The previous results have been obtained for an initial radio map collection month and across nine months of radio map updates. During the ten months period, no drastic changes in the presence or power configuration of the APs were observed, apart from wireless networks with very low presence in the data. Therefore, we advise the usage of our proposal for environments that allow an initial relatively dense collection and as long as no drastic change happens to the detected APs. Such changes could be detected, for example, by reviewing the appearance or disappearance of AP with strong RSS values in a significant number of fingerprints. We acknowledge that the required initial collection is costly, but if the cost is assumed, the knowledge of the locations for performing periodic updates could translate into a better IPS performance.

5 Conclusions

This paper has presented an approach for determining a subset of the target locations in a goal area where RSS measurements are suggested to be collected for periodic radio map updates. The measurements at the remaining locations are proposed to be obtained through regression. The subset, called the solution set, is determined from initial measurements taken at all target locations through an optimization approach based on a genetic algorithm. The proposed approach was tested using a database collected over ten months in a university library. The regression method tested in the experiments was SVR regression. The experiments’ results support the suitability of using the estimation determined using the measurements of the solution set for periodic WiFi radio map updates.
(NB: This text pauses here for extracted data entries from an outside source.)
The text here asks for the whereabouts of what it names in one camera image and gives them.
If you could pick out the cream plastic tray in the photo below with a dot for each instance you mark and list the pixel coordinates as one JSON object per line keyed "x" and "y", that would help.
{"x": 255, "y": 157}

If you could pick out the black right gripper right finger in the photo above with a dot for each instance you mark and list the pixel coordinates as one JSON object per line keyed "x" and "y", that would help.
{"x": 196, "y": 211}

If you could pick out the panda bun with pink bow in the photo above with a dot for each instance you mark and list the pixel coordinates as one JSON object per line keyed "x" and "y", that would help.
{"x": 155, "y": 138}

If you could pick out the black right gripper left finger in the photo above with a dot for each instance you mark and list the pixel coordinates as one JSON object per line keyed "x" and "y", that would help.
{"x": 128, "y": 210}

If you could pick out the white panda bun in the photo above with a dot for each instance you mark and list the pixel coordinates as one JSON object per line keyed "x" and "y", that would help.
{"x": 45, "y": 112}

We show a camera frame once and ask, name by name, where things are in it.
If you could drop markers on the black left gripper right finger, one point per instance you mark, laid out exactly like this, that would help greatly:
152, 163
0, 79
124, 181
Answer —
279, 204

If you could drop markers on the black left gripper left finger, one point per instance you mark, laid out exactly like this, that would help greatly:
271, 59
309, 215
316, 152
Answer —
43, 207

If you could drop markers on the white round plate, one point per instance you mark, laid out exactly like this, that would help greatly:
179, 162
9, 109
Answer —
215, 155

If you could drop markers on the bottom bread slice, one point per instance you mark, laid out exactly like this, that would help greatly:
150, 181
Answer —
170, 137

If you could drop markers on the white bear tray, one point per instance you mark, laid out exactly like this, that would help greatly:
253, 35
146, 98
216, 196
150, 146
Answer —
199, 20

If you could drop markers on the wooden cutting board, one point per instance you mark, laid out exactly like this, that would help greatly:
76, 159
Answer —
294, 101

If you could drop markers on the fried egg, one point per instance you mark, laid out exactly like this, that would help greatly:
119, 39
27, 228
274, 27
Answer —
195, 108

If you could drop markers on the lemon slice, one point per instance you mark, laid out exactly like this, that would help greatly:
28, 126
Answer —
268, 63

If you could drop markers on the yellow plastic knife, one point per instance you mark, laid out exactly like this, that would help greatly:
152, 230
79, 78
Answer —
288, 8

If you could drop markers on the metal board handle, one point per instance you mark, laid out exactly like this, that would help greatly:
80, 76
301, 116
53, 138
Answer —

The suitability has been shown in terms of the RSS estimation accuracy and in terms of its effects on the localization accuracy of a fingerprint-based IPS.

We consider that the proposed approach may be of particular interest for future efforts devoted to automate the fingerprint collection process using dedicated devices or robotic agents. Future continuation lines of this study include (1) testing our approach in a larger and less densely collected environment, (2) explore the effects of drastic changes in the environment APs, and (3) explore the variant to our approach proposed in Sect. 2 for finding challenging sets for testing regression approaches used in WiFi fingerprinting.